Description of the task> Reproduce exactly, with no other output, every line of the data below from the line containing "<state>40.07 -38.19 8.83" to the end, inclusive.

- - - -

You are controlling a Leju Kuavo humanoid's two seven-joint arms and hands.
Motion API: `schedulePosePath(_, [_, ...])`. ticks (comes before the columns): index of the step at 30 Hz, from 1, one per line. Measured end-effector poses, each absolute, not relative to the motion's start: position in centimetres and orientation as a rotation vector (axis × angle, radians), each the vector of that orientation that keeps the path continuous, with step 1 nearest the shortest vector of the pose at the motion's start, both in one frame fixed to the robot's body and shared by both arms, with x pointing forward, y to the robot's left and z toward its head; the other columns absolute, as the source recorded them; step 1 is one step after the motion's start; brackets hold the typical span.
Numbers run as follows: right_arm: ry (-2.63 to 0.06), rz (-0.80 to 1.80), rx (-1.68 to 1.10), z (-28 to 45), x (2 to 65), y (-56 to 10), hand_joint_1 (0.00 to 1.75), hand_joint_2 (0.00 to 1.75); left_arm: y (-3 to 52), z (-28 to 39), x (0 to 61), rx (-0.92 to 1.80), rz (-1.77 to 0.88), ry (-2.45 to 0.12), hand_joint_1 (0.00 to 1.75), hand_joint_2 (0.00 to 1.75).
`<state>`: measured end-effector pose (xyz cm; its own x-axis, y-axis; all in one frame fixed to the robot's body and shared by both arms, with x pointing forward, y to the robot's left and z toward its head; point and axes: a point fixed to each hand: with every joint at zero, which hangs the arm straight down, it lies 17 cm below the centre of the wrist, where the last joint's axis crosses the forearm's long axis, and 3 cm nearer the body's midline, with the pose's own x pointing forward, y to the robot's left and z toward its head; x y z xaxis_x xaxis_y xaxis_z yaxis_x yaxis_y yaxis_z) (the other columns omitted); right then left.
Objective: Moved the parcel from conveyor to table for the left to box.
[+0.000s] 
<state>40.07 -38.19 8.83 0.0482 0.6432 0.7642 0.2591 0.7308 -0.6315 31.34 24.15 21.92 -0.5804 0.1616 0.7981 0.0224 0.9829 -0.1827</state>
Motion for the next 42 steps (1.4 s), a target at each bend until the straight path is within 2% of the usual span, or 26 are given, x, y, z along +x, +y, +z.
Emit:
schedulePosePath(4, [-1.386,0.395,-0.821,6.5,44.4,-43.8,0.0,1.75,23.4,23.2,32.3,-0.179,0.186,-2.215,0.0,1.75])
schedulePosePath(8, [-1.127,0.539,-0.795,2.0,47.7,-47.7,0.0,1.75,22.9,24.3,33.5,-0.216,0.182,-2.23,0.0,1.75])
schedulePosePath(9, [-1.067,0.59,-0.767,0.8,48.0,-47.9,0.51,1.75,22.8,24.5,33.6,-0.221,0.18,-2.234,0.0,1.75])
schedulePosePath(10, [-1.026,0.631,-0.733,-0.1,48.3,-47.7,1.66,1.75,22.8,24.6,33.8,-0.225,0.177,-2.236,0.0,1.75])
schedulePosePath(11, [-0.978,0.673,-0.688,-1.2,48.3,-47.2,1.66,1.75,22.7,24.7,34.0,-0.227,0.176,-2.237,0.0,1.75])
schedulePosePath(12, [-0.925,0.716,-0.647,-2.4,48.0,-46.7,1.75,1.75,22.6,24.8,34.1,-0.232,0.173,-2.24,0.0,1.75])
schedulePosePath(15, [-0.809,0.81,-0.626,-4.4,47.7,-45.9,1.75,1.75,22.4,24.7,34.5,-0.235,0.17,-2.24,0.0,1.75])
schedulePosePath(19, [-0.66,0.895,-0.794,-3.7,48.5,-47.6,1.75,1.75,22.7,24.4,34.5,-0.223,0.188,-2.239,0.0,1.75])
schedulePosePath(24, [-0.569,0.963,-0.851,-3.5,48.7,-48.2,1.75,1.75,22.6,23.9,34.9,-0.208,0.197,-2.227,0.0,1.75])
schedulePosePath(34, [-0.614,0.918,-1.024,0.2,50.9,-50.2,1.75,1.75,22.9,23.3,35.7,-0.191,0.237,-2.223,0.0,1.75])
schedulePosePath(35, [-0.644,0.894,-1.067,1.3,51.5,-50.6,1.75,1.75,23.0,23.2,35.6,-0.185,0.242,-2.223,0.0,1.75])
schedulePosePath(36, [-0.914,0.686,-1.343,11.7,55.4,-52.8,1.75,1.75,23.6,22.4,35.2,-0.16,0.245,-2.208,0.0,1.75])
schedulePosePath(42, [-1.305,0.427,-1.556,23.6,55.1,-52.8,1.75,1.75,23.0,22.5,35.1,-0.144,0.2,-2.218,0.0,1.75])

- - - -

Finished exercise>
<state>40.07 -38.19 8.83 0.0482 0.6432 0.7642 0.2591 0.7308 -0.6315 31.34 24.15 21.92 -0.5804 0.1616 0.7981 0.0224 0.9829 -0.1827</state>
Motion for the next 42 steps (1.4 s), a target at each bend until the straight path is within 2% of the usual span, or 26 are given, x, y, z along +x, +y, +z.
Emit:
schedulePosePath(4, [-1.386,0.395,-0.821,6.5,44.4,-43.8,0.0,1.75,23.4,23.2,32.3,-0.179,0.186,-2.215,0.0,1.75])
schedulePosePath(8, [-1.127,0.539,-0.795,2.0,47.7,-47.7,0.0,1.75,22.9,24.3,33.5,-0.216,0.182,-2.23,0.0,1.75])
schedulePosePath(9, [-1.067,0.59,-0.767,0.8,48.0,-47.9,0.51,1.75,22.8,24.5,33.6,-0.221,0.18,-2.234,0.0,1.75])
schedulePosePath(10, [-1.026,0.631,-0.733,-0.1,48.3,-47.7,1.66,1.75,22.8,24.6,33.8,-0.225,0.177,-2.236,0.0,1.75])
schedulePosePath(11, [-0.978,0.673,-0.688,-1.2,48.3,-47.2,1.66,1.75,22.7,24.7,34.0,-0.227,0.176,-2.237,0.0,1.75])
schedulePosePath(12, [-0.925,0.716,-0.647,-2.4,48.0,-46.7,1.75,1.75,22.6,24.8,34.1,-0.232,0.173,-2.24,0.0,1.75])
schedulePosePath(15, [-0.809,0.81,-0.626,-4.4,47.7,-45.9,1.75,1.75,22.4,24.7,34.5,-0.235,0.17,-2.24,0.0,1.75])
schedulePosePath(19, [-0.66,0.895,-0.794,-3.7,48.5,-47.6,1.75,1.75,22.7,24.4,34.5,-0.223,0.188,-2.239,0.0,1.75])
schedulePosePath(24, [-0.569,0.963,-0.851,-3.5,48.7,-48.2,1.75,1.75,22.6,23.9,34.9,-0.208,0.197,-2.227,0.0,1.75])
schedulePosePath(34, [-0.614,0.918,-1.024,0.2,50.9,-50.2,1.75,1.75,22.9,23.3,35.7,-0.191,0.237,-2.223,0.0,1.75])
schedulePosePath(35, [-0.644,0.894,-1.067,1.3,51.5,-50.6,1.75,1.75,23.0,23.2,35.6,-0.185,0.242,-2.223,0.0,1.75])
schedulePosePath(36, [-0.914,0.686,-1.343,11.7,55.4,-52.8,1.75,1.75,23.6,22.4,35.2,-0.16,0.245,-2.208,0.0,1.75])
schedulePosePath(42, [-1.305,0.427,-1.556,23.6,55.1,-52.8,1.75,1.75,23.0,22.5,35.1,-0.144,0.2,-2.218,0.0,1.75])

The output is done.